Weeks after making headlines amid accusations that she is a white woman passing herself off as African-American, Rachel Dolezal says she is no longer confused about who she is.
She is a black woman, she told Vanity Fair.
“It’s not something that I can put on and take off anymore,” Dolezal said. “Like I said, I’ve had my years of confusion and wondering who I really (was) and why and how do I live my life and make sense of it all, but I’m not confused about that any longer. I think the world might be — but I’m not.”
Dolezal stepped down as head of the Spokane, Washington, chapter of the NAACP in June over criticism that she’s portrayed herself as black, even though her parents told a local newspaper that the 37-year-old was born white.
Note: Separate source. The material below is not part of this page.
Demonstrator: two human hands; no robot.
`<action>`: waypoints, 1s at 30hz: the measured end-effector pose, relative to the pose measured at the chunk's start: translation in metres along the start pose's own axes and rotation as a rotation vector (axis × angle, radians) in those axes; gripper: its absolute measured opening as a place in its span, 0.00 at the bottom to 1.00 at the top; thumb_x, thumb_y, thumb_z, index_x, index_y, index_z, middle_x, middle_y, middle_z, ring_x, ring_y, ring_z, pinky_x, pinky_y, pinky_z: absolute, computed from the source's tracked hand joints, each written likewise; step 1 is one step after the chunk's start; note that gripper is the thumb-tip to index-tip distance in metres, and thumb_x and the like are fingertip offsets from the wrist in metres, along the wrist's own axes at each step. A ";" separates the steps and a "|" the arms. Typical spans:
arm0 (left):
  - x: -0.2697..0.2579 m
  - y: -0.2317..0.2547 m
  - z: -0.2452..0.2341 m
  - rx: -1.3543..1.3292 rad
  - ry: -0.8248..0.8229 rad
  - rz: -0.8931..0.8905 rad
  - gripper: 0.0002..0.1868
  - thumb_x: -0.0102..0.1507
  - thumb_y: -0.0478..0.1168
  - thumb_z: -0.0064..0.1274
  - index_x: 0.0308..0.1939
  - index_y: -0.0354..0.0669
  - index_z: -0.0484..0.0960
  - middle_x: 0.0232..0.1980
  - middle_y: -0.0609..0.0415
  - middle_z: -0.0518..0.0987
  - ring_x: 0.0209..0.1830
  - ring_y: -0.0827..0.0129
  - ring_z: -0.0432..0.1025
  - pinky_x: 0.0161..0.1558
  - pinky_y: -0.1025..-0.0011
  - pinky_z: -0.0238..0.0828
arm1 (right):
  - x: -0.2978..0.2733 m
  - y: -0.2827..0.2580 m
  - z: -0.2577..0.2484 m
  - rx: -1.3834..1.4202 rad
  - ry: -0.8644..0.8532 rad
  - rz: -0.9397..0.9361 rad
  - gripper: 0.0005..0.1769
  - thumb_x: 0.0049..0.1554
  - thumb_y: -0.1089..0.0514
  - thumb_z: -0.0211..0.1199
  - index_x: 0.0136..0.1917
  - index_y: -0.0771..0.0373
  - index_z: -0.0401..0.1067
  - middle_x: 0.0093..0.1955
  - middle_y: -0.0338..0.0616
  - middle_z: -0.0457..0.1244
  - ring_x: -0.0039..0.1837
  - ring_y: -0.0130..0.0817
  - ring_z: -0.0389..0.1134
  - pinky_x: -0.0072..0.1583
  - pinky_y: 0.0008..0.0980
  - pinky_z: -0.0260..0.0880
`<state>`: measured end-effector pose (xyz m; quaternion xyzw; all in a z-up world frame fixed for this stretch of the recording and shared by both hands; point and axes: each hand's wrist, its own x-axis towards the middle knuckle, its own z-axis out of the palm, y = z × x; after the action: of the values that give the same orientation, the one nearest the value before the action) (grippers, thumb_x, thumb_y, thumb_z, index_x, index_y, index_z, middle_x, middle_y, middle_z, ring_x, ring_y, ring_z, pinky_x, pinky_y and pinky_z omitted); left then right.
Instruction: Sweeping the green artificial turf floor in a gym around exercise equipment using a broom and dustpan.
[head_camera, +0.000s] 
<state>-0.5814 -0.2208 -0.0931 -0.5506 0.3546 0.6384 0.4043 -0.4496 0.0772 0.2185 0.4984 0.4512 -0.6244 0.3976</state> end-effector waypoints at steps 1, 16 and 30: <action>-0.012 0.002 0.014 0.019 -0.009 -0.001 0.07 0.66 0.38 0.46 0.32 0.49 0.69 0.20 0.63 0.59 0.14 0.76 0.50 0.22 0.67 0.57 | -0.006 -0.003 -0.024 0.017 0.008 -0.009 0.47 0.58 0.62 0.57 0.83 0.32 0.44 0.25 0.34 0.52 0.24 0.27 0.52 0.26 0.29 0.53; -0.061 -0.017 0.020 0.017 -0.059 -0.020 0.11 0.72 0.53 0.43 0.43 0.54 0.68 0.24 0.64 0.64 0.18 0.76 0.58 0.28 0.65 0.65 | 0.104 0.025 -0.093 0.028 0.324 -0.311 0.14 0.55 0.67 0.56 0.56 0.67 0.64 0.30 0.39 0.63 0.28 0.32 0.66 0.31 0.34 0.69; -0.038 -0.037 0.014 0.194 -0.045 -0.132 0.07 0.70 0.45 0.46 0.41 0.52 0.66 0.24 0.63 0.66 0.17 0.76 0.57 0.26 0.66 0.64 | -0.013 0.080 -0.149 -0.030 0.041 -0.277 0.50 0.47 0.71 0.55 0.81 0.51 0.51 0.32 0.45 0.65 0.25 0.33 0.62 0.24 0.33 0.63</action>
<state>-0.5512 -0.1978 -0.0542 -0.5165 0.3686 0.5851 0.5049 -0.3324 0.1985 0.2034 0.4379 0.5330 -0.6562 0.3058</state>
She said then that she identified as black, and Dolezal maintains that she wasn’t being deceptive.
“I just feel like I didn’t mislead anybody; I didn’t deceive anybody,” Dolezal now says. “If people feel misled or deceived, then sorry that they feel that way, but I believe that’s more due to their definition and construct of race in their own minds than it is to my integrity or honesty, because I wouldn’t say I’m African-American, but I would say I’m black, and there’s a difference in those terms.”
The woman who touched off conversations about what constitutes race now says that the whole thing was a misunderstanding and that she is trying to work out how to proceed, having lost her job and friends over the scandal.
But to her, being “black” is “not a costume,” and she “would like to write a book just so that I can send (it to) everybody there as opposed to having to continue explaining.”
“After that comes out, then I’ll feel a little bit more free to reveal my life in the racial social-justice movement,” she says. “I’m looking for the quickest way back to that, but I don’t feel like I am probably going to be able to re-enter that work with the type of leadership required to make change if I don’t have something like a published explanation.”